--- START ---
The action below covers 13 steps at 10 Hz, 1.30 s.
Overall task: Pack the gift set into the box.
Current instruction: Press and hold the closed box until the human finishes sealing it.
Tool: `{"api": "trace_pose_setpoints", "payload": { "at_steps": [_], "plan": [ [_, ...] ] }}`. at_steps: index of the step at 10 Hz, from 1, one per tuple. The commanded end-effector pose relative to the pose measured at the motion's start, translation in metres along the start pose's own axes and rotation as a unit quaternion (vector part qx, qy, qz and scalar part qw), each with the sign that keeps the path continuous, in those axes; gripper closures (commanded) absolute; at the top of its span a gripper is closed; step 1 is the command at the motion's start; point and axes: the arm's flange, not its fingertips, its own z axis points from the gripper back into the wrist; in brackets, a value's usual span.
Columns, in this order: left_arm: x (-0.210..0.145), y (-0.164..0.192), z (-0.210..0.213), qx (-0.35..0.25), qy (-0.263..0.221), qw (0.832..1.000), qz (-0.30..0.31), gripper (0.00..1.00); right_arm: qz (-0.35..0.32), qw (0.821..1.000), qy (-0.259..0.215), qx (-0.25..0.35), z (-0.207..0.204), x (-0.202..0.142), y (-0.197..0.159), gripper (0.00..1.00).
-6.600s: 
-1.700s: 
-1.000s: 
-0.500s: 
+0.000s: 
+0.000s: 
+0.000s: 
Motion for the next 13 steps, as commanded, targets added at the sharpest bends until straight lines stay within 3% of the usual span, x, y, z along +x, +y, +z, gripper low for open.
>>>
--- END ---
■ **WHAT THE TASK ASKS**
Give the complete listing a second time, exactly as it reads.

■ **ANSWER BELOW**
The action below covers 13 steps at 10 Hz, 1.30 s.
Overall task: Pack the gift set into the box.
Current instruction: Press and hold the closed box until the human finishes sealing it.
Tool: `{"api": "trace_pose_setpoints", "payload": { "at_steps": [_], "plan": [ [_, ...] ] }}`. at_steps: index of the step at 10 Hz, from 1, one per tuple. The commanded end-effector pose relative to the pose measured at the motion's start, translation in metres along the start pose's own axes and rotation as a unit quaternion (vector part qx, qy, qz and scalar part qw), each with the sign that keeps the path continuous, in those axes; gripper closures (commanded) absolute; at the top of its span a gripper is closed; step 1 is the command at the motion's start; point and axes: the arm's flange, not its fingertips, its own z axis points from the gripper back into the wrist; in brackets, a value's usual span.
Columns, in this order: left_arm: x (-0.210..0.145), y (-0.164..0.192), z (-0.210..0.213), qx (-0.35..0.25), qy (-0.263..0.221), qw (0.832..1.000), qz (-0.30..0.31), gripper (0.00..1.00); right_arm: qz (-0.35..0.32), qw (0.821..1.000), qy (-0.259..0.215), qx (-0.25..0.35), z (-0.207..0.204), x (-0.202..0.142), y (-0.197..0.159), gripper (0.00..1.00).
-6.600s: 
-1.700s: 
-1.000s: 
-0.500s: 
+0.000s: 
+0.000s: 
+0.000s: 
Motion for the next 13 steps, as commanded, targets added at the sharpest bends until straight lines stay within 3% of the usual span, x, y, z along +x, +y, +z, gripper low for open.
>>>

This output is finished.